In [12]:
import pandas as pd
import numpy as np
from pyspark.sql import SparkSession

1. Create a spark data frame that contains your favorite programming languages.

- The name of the column should be language
- View the schema of the dataframe
- Output the shape of the dataframe
- Show the first 5 records in the dataframe

In [16]:
# Create a SparkSession
spark = SparkSession.builder.getOrCreate()

# Define the data
data = [("Python",), ("Java",), ("JavaScript",), ("C++",), ("Ruby",)]

# Create the DataFrame
df = spark.createDataFrame(data, ["language"])

# View the schema
df.printSchema()

# Output the shape
print("Number of rows: ", df.count())
print("Number of columns: ", len(df.columns))

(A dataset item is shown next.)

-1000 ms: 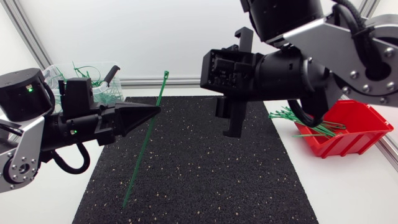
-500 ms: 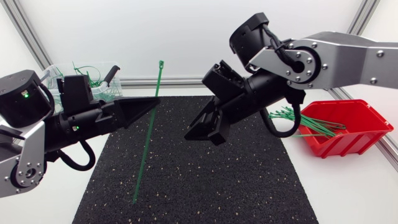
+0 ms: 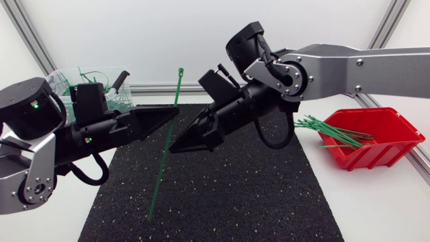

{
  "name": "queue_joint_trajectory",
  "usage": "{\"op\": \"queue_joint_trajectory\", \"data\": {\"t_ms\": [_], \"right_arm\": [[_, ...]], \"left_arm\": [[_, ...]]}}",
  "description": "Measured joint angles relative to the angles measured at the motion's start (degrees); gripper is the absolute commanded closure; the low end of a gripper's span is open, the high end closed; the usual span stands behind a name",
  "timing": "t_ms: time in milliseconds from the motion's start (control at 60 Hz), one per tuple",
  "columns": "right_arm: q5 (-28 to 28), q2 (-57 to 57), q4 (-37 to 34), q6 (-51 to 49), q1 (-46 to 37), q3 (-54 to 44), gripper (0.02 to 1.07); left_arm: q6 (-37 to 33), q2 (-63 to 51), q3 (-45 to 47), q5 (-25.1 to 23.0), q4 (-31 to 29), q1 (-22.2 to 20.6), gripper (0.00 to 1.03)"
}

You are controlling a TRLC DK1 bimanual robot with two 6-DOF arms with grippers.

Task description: Take a green cable tie from the red box, thread the tail through the head to close it, then place it in the transparent bin on the left.

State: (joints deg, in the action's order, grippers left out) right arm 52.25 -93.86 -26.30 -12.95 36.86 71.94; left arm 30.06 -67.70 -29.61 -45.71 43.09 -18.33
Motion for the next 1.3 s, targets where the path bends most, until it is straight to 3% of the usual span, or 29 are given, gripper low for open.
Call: {"op": "queue_joint_trajectory", "data": {"t_ms": [250,750,1250,1300], "right_arm": [[4.1,-2.1,2.8,2.6,0.2,0.5,0.62],[5.7,-2.1,6.2,4.2,-1.0,0.5,1.01],[5.5,-1.9,6.9,5.5,-1.4,0.4,1.01],[5.4,-1.9,6.8,5.5,-1.4,0.4,1.01]], "left_arm": [[0.6,-0.6,0.0,0.2,0.5,-0.1,1.00],[1.5,-0.6,0.5,0.2,1.0,-0.1,1.00],[4.9,-1.0,0.6,-0.5,1.6,1.1,0.99],[5.5,-1.4,0.6,-1.1,1.6,1.5,0.88]]}}
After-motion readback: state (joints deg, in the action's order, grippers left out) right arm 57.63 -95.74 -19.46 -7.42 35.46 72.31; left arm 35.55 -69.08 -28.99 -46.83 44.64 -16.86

# Show the first 5 records
df.show(5)


root
 |-- language: string (nullable = true)

Number of rows:  5
Number of columns:  1
+----------+
|  language|
+----------+
|    Python|
|      Java|
|JavaScript|
|       C++|
|      Ruby|
+----------+



2. Load the mpg dataset as a spark dataframe.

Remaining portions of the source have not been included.